In Eden In Iraq, Meridel Rubenstein explores environmental devastation and renewal in the marshes of Southern Iraq, the area believed to be the site of Biblical Eden on Earth. Rubenstein captures the cycle of environmental, military, and cultural devastation through compositions of layered imagery, including ancient Sumerian ziggurats, marshland plants and animals, contemporary Iraqi domestic interiors, destroyed Islamic shrines, the marshland peoples, and an icon of the Sumerian goddess Inanna. Realized through dye sublimation images on aluminum, works printed on linen, and woven jacquard tapestries, the photoworks in the exhibition reveal the complex interconnections between the cultural histories, political forces, and their impact on this area of the world.

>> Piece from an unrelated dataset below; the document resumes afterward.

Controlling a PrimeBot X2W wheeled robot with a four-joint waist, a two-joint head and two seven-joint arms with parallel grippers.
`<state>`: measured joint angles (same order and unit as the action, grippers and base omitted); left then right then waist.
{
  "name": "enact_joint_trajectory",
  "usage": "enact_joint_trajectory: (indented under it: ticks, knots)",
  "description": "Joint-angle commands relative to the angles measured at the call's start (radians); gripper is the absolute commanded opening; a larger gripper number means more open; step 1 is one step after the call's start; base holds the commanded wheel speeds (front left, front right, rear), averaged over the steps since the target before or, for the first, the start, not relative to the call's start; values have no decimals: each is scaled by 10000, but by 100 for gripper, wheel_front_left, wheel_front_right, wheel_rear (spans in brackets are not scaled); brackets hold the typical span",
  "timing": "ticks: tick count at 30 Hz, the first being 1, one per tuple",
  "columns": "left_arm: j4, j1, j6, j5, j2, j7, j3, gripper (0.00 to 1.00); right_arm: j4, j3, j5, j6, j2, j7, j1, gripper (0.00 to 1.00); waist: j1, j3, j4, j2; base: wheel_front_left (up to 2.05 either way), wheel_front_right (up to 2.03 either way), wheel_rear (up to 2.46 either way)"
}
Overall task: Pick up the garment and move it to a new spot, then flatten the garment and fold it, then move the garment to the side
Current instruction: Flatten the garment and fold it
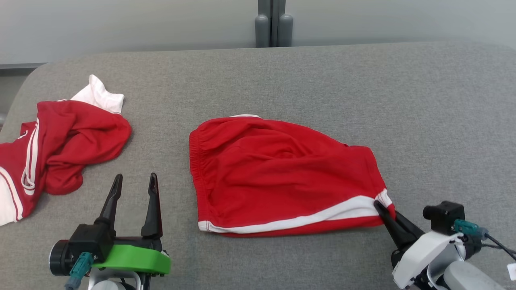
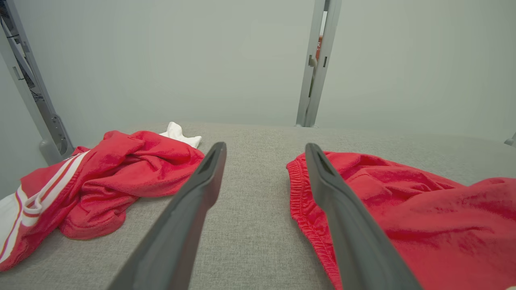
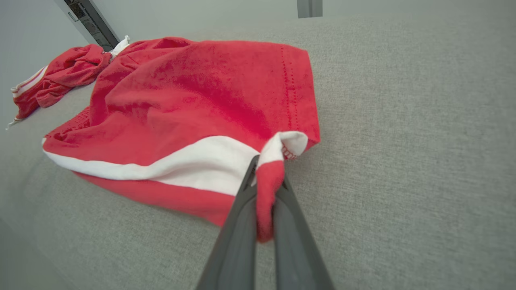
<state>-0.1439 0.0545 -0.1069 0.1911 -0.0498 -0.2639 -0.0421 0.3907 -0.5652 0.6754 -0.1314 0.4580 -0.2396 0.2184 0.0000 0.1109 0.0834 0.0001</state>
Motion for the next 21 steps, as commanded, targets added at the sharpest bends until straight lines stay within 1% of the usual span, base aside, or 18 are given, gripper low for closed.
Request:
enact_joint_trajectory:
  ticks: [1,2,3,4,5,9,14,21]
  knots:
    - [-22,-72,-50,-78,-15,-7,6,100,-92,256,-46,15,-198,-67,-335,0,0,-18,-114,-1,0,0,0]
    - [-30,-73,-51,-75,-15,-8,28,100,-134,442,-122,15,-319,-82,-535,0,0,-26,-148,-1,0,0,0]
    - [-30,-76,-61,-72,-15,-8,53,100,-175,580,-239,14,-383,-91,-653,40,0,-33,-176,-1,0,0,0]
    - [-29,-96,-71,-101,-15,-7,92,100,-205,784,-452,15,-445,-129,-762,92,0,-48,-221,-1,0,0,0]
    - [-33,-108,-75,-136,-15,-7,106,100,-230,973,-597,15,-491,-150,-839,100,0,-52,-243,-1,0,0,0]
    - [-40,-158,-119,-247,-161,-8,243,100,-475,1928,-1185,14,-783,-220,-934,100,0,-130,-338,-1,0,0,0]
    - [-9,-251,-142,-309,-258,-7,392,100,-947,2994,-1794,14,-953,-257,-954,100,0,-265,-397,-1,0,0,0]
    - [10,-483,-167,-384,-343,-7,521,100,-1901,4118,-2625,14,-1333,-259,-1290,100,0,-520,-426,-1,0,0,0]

Meridel Rubenstein was born in Detroit, MI and received an MA (1974) and MFA (1977) from the University of New Mexico, Albuquerque. From 2006 - 2018, she was a Visiting Associate Professor at the School of Art, Design, and Media at Nanyang Technological University in Singapore and is currently an Adjunct Professor at Arizona State University’s School of Sustainability. From 2000-2005, she taught at Smith College, Northampton, MA, and from 1985-90 she headed the photography program at San Francisco State University. Rubenstein has received fellowships from the Guggenheim Foundation, Rockefeller Foundation, and Bunting Institute at Harvard University. She has received grants from the National Endowment for the Arts and twice received the Pollock-Krasner Foundation grant.

Rubenstein’s work has been the focus of numerous museum exhibitions throughout the US and Europe. She was one of only two New Mexico artists included in the inaugural Site Santa Fe in 1995. In 2018 Rubenstein was the subject of a one-person exhibition, Eden Turned on its Side, at the University of New Mexico Art Museum, Albuquerque, for which a monograph was published. Her monumental installations Oppenheimer’s Chair (1995) and The Meeting (1993) are currently featured in the exhibition Atomic Histories at the New Mexico History Museum, Santa Fe, through May 31, 2019. Rubenstein’s work has been exhibited at the Louvre; International Center for Photography, NY; Museum of Contemporary Photography, Chicago; Irish Museum of Modern Art, Dublin; Smith College Museum of Art; and the New Mexico Museum of Art, Santa Fe.

Rubenstein’s photoworks can be found in the permanent collections of the Smithsonian American Art Museum; SFMOMA; Bibliothèque Nationale, Paris; Museum für Kunst und Gewerbe, Hamburg; Houston Museum of Fine Arts; Honolulu Museum of Art; High Museum, Atlanta; Denver Art Museum; Minneapolis Institute of Arts; Portland Art Museum, OR; Cleveland Museum of Art; and the di Rosa Center for Contemporary Art, Napa, CA, among others.